Fortunately, other classic screen moments, like those with actress Kathryn Leigh Scott, have remained embedded in memory. Shakespearean-trained and, like Nielsen, known for her dramatic work (on shows like Dark Shadows, the beloved 1960s gothic horror soap), Scott delivered a deftly dizzy performance on Police Squad!'s first episode, "A Substantial Gift (The Broken Promise)."

In "Gift," Scott plays Sally Decker, a clerk with the Acme Credit Union who kills her boss (Jim Johnson) after he rejects her request for a loan to pay off her orthodontist. "It's one of the funniest things I've ever done," Scott told me. "And to be working with Leslie Nielsen, and the producers...they were just terrific  — and hilarious."

In 1982, Scott had just completed a film in England and, upon her return to the States, she received the "Substantial Gift" script pages from her agent. Her audition was scheduled for the next day, but she was not informed of any other details.

"No one knew anything about it," she says. Based on the episode title, Scott assumed it was a drama. But when she read the material, she thought, "This is funny."

"I wasn't sure if I would be able to keep a straight face by saying the lines," she recalls today.

When she met with Abrahams and the Zuckers, Scott heard the usual questions at an audition:

"Is there anything we can tell you? Do you have any questions?"

With a measure of hesitancy, Scott floated her first thought from the night before: "This is funny."

At which point, she remembers, the ZAZ trio "just roared, and fell on the floor."

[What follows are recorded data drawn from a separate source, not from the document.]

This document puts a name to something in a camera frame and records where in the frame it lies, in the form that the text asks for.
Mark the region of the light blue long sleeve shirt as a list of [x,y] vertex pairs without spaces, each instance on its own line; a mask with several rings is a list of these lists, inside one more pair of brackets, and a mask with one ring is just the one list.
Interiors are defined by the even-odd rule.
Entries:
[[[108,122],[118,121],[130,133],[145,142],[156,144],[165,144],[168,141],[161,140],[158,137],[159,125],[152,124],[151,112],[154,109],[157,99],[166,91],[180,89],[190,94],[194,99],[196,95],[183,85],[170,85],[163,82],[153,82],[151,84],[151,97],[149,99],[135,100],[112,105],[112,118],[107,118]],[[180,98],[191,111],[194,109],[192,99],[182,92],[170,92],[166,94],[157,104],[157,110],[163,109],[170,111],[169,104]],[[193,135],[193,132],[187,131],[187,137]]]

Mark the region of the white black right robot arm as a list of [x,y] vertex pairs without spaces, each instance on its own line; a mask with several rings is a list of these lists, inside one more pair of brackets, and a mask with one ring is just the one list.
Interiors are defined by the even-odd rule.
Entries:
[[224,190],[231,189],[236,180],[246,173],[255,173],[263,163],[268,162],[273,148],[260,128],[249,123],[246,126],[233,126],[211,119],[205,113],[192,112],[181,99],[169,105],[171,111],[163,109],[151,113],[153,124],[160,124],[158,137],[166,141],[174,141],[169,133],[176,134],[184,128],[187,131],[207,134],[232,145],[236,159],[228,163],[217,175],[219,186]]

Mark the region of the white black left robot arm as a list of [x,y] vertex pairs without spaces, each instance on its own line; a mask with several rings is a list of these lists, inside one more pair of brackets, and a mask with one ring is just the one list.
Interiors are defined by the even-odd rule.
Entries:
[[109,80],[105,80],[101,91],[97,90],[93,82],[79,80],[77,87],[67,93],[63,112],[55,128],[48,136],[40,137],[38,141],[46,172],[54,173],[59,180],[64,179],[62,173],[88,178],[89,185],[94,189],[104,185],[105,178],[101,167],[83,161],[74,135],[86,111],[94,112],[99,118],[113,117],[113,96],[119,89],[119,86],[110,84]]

When he gained his composure, Abrahams continued the conversation. "May I make a suggestion?" he said. "You have a slight overbite. Why don't you do read the script as if you were Gene Tierney" — the Hollywood siren of the '40s and '50s known for such noir classics as Laura and Leave Her to Heaven.

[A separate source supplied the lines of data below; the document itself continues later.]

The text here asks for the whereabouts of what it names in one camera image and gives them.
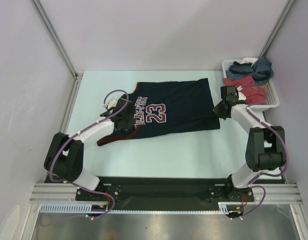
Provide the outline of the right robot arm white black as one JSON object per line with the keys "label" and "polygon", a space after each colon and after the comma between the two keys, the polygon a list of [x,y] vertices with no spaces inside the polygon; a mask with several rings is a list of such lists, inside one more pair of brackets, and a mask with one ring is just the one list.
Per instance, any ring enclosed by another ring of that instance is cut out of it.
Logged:
{"label": "right robot arm white black", "polygon": [[287,169],[289,154],[283,127],[273,126],[257,117],[252,106],[239,99],[234,86],[222,86],[220,96],[221,101],[213,112],[220,119],[236,121],[248,134],[245,164],[229,176],[230,185],[224,188],[225,196],[236,201],[242,196],[243,189],[259,177],[281,177]]}

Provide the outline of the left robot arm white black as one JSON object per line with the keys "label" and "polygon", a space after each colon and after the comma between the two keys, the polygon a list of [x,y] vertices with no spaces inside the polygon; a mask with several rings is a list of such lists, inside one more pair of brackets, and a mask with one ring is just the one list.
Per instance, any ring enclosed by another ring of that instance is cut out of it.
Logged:
{"label": "left robot arm white black", "polygon": [[73,134],[56,133],[43,164],[49,172],[49,179],[56,182],[53,176],[57,176],[61,182],[66,181],[87,189],[92,199],[101,199],[105,188],[99,184],[97,176],[84,169],[84,151],[98,140],[134,126],[133,106],[132,101],[124,98],[111,99],[107,111],[91,125]]}

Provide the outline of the navy jersey tank top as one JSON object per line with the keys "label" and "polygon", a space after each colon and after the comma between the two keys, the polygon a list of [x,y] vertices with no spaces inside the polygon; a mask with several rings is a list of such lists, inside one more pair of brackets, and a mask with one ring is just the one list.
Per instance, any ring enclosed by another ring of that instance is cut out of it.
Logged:
{"label": "navy jersey tank top", "polygon": [[220,129],[215,115],[209,80],[138,82],[129,95],[134,125],[118,129],[97,141],[97,145],[168,134]]}

In effect, he wanted Scott to speak her lines with the straight face she initially wondered if she could muster. "Gene Tierney, for gosh sakes!" she muses today. "But that's exactly what I did. I read the part totally straight, and they just kept laughing. And before I walked out of the room, they said, 'You're hired.'"

But playing things straight was at the heart of Police Squad!'s humor. "Obviously, when you're doing comedy, there's that slightly heightened sense of reality," Scott says. Although in her case, as Sally Decker, who was decked out in a big blond wig and a padded bra, "the costume...the hair...the absurdity of it does all of the work for you."

A key element of the "Gift" script involved Sally seeking to save money to have her teeth fixed. But as Scott explains, that took some ingenuity on her part.

On the first day of shooting, she wondered if the makeup artist was going to apply some form of prosthetic to her mouth. "I should have braces," she said. "Sally needs those because that's what the entire plot is about. She's committing these murders so she could pay for her teeth."

But the makeup artist did not have a ready-made prosthetic plan in place, so Scott went to work. Taking some spare gum from her purse, she separated the silver lining from the white paper wrapper, so all that was left was a thin sheet of silver. At which point, she borrowed some dental floss from the makeup artist and, she says, "We pulled off a long string of it. And as he held it taut, I carefully wound the silver around the dental floss. I then held the silver on my front teeth, while he took tweezers and tied it in a knot behind my front teeth...which of course affected my speech. When you watch the episode, you can barely glimpse it, but you know that Sally's got it on because of the way she's talking."

In the end, Scott says, "The [ZAZ] guys thought it all was just hysterical. And I made my own braces. I was so resourceful. That's what happens when you're a Girl Scout for 12 years."

And when you're cast in a TV comedy that surely doesn't take itself seriously — but don't call it "Shirley."


Herbie J Pilato, host of Then Again, a classic TV talk show streaming on Amazon Prime, is a writer, producer, and the author of several books including Twitch Upon a Star: The Bewitched Life and Career of Elizabeth Montgomery and Mary: The Mary Tyler Moore Story.